Record set below:

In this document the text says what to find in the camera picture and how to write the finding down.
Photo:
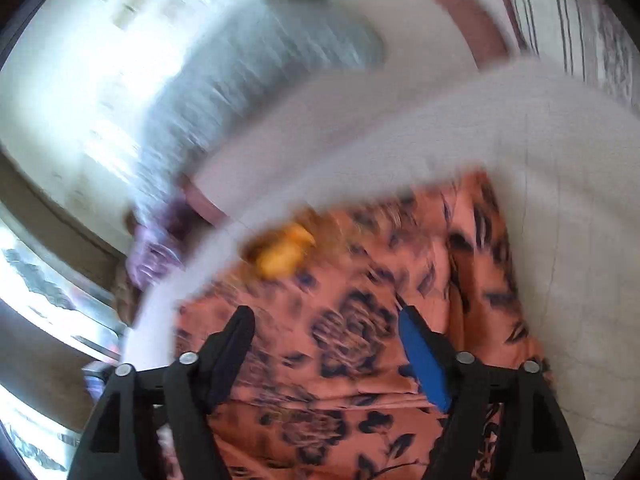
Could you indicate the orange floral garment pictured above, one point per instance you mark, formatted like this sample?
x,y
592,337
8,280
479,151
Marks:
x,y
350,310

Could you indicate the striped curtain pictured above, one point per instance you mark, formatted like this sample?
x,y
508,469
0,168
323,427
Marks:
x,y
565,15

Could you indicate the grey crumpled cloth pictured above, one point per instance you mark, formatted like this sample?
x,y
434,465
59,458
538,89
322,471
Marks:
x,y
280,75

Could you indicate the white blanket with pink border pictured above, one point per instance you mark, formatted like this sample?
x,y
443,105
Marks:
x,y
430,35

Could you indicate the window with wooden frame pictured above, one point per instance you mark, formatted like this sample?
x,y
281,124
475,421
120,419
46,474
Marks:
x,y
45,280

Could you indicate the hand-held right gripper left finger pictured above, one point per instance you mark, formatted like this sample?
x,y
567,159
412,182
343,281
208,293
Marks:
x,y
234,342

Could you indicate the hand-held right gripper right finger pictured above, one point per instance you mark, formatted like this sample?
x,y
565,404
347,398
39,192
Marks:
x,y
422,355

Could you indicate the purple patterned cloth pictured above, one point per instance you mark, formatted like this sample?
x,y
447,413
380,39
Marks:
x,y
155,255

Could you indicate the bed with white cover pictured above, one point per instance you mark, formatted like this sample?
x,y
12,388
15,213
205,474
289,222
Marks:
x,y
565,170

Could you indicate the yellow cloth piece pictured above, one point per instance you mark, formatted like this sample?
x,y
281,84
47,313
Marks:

End of Record set.

Which lines in the listing above include the string "cloth"? Copy each of them.

Could you indicate the grey crumpled cloth pictured above, one point per instance you mark, formatted like this sample?
Could you indicate the purple patterned cloth pictured above, one point per instance you mark, formatted like this sample?
Could you indicate the yellow cloth piece pictured above, one point per instance you mark, formatted like this sample?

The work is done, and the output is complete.